__YOUR INSTRUCTIONS__.
State how many lines of the entries include the string "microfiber", please, leaving out everything but the number.

= Beginning of Section =

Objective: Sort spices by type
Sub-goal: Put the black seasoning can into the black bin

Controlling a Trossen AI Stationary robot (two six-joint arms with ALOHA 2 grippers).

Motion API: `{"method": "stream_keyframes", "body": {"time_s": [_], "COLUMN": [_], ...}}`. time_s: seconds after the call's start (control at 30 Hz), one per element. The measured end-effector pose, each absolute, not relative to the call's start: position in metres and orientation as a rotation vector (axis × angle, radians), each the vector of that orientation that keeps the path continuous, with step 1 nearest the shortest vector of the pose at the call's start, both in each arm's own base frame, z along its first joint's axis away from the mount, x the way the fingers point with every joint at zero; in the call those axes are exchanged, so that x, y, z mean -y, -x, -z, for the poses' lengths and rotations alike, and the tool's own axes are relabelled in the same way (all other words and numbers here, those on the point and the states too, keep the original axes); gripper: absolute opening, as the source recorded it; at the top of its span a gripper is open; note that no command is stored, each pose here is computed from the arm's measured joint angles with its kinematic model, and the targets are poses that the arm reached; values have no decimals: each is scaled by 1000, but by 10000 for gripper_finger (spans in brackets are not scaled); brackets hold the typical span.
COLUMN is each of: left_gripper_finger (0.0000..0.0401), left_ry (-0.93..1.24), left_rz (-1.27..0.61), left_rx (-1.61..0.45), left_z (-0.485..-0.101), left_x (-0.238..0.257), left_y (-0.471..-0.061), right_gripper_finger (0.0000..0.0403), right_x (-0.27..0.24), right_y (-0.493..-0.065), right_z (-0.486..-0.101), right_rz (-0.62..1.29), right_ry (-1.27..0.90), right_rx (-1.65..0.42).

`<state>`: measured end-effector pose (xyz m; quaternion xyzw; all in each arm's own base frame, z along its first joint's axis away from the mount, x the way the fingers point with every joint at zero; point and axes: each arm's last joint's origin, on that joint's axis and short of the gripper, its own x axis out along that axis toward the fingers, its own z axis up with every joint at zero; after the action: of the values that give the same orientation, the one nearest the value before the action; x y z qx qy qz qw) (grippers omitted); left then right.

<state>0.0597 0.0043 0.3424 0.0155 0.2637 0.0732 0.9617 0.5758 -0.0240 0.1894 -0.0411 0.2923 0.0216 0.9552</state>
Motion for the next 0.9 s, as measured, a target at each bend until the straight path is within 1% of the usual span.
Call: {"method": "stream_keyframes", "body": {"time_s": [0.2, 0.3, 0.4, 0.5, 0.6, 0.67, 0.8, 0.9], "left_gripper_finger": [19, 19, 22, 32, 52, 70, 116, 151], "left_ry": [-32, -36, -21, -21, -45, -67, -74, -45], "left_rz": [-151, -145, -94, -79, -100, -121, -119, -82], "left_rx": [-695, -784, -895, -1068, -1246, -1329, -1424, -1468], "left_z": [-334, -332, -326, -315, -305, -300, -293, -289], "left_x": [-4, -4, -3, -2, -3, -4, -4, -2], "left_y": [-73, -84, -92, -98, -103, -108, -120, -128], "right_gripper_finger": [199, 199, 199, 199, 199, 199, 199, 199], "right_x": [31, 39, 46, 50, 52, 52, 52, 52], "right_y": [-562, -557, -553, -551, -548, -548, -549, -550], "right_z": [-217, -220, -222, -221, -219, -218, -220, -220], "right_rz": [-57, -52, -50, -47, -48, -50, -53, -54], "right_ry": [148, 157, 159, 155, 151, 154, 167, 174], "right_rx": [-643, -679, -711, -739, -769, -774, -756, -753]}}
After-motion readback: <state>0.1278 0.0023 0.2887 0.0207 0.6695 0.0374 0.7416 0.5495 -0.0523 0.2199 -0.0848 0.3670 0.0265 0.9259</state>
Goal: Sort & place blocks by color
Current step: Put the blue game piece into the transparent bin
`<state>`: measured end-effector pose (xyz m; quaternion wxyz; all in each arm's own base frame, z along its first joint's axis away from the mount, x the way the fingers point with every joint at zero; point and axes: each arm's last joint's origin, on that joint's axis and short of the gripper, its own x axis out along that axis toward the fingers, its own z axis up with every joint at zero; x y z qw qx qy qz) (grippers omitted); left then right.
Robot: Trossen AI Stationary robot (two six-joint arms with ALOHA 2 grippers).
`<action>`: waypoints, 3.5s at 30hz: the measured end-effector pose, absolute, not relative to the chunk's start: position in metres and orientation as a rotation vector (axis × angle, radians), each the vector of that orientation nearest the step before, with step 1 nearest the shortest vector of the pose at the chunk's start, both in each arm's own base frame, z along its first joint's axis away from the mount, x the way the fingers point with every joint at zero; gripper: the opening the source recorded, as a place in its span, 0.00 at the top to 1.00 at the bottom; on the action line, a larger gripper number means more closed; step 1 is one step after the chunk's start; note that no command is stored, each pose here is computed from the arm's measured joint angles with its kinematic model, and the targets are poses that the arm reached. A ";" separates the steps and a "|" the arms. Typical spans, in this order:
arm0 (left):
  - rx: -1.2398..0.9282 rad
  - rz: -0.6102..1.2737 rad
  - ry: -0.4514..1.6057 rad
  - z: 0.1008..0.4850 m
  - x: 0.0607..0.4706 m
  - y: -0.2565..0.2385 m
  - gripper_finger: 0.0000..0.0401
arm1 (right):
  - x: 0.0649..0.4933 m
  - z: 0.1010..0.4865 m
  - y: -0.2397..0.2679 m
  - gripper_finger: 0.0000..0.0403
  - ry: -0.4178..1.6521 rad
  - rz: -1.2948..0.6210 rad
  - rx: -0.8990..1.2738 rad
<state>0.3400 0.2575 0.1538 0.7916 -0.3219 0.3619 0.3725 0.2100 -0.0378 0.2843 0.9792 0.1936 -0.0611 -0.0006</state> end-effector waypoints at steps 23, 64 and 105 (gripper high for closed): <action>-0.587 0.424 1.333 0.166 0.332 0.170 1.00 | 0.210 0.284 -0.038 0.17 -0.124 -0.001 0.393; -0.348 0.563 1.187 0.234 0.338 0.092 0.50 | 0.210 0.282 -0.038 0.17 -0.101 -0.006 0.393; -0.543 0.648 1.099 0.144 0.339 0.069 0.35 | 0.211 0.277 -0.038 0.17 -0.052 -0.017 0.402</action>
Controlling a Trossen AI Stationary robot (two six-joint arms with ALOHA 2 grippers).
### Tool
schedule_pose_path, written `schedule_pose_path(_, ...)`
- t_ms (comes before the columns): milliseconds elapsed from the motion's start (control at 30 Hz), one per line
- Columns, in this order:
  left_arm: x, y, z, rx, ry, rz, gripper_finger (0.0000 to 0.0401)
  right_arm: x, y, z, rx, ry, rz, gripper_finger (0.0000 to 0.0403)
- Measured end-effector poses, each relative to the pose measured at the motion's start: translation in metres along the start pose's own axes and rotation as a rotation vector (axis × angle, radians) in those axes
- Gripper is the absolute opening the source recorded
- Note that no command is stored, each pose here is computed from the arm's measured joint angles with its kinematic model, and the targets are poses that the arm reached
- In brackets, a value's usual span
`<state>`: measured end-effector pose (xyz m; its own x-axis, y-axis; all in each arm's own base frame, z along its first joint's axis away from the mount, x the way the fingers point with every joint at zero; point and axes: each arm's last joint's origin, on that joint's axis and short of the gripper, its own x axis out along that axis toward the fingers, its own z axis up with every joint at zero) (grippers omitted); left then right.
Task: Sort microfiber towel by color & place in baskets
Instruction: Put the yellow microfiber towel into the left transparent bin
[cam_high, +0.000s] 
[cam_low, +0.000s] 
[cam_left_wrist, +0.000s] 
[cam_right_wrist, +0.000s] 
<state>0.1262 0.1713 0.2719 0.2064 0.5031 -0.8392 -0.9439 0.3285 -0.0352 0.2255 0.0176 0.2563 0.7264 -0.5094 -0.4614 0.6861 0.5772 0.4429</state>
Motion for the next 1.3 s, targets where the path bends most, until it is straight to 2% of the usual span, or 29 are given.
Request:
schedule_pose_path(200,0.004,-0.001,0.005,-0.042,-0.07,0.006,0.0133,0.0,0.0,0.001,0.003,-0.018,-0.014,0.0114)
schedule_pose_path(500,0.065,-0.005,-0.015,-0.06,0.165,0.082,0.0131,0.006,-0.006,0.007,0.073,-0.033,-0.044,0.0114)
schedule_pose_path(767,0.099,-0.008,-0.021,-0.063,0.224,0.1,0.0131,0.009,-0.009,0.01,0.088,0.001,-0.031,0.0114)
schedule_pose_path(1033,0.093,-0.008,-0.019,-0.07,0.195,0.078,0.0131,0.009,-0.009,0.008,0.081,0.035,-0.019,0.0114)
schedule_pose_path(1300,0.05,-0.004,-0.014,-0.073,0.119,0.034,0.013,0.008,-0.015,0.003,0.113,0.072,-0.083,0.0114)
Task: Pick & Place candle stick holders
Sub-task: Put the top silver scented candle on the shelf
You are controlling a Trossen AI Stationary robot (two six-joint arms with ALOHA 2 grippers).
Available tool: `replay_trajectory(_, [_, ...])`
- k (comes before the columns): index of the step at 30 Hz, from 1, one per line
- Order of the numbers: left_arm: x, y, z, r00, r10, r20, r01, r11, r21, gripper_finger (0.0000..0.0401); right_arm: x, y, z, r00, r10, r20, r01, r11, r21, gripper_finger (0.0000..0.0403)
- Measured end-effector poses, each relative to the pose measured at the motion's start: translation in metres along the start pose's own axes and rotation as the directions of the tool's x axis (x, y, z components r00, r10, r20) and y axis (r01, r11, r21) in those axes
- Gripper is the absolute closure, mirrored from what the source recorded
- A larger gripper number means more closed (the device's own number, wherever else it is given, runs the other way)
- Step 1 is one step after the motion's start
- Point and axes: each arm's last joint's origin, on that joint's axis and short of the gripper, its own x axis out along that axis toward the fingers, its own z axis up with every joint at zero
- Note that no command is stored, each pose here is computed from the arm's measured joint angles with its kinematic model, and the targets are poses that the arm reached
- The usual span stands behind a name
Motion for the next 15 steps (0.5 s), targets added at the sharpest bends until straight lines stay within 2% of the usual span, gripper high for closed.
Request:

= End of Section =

__RESULT BELOW__.
2